### EXERCISE:
Please write out exactly the lines of the data below from the line holding "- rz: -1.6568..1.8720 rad" through the line holding "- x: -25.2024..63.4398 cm", and leave out the rest.
■ ■ ■
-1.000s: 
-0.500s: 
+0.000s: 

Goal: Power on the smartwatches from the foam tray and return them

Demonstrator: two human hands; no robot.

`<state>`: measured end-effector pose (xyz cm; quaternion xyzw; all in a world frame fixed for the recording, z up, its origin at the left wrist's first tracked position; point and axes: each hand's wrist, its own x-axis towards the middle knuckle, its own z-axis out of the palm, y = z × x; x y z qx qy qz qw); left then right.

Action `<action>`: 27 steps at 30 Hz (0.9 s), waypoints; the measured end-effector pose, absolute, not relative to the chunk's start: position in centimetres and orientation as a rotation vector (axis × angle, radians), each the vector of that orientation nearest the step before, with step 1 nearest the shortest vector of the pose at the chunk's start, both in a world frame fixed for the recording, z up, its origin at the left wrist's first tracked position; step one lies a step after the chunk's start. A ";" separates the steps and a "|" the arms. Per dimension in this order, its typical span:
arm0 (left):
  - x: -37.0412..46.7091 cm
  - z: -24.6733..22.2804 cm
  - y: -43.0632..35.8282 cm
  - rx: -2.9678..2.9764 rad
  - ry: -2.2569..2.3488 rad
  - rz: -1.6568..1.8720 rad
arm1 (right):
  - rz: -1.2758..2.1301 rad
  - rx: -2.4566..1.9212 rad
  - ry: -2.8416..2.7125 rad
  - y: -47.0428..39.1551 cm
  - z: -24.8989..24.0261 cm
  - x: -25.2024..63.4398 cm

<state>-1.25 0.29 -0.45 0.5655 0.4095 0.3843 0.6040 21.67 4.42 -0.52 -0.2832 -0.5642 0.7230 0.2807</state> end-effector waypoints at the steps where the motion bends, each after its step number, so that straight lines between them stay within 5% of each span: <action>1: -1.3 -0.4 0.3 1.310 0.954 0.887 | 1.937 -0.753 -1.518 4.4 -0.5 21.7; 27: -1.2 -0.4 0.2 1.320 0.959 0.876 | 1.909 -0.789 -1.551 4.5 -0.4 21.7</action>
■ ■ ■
### YOUR RESPONSE:
  - rz: -1.6568..1.8720 rad
arm1 (right):
  - rz: -1.2758..2.1301 rad
  - rx: -2.4566..1.9212 rad
  - ry: -2.8416..2.7125 rad
  - y: -47.0428..39.1551 cm
  - z: -24.8989..24.0261 cm
  - x: -25.2024..63.4398 cm

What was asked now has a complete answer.